Walter Meyer, Gründer von Onlineprinters, steht für Medienanfragen eigentlich nicht mehr zur Verfügung. Für ein Interview in unserem Magazin zum 15-jährigen Firmenjubiläum hat er eine Ausnahme gemacht. Ausführlich wie nie erzählt er, wie er das Unternehmen, das heute zu den Top-3-Onlinedruckereien Europas zählt, 200 Millionen Euro Umsatz macht und mehr als eine Million Kunden beliefert, Schritt für Schritt aufgebaut hat.

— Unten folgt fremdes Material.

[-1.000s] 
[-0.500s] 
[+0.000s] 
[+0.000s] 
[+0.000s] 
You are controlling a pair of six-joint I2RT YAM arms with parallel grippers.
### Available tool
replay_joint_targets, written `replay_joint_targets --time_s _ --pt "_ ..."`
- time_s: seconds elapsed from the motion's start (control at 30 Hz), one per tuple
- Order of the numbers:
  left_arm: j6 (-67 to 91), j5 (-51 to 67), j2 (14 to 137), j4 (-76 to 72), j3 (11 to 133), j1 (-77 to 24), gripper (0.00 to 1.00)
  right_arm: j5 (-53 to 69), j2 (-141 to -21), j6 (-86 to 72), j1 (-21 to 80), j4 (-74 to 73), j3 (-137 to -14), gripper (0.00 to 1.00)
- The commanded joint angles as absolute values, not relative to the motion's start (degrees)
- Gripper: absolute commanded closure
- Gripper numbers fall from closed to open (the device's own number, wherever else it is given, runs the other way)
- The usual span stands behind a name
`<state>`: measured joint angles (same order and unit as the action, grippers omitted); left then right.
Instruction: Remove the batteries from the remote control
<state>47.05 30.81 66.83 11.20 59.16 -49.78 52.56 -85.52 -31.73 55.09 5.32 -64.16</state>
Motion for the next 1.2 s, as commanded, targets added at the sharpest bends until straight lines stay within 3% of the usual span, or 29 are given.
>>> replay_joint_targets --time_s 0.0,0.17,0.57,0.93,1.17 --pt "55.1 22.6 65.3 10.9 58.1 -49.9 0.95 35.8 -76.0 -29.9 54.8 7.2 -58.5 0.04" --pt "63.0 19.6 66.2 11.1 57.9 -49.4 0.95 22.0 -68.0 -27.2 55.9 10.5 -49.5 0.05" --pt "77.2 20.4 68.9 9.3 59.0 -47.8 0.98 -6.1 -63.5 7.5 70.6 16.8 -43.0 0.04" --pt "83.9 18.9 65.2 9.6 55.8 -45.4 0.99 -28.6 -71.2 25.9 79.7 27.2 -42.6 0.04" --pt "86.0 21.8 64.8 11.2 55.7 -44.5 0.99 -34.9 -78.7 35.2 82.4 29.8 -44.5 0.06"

Aus dem operativen Tagesgeschäft hat sich Walter Meyer bereits vor über einem Jahr zurückgezogen. Als Gesellschafter der Onlineprinters-Gruppe wirkt er heute aus dem Beirat, gibt Impulse zu Strategie und Ausrichtung des E-Commerce-Unternehmens. Sein persönliches Büro im Verwaltungsgebäude in Neustadt an der Aisch, dem Stammsitz des Unternehmens, hat er kürzlich aufgelöst. Geräumt hat er es vor allem, weil trotz Umzug des Headquarters nach Fürth am Produktionsstandort Neustadt an der Aisch der Platz knapp bemessen ist – denn Onlineprinters wächst stetig weiter.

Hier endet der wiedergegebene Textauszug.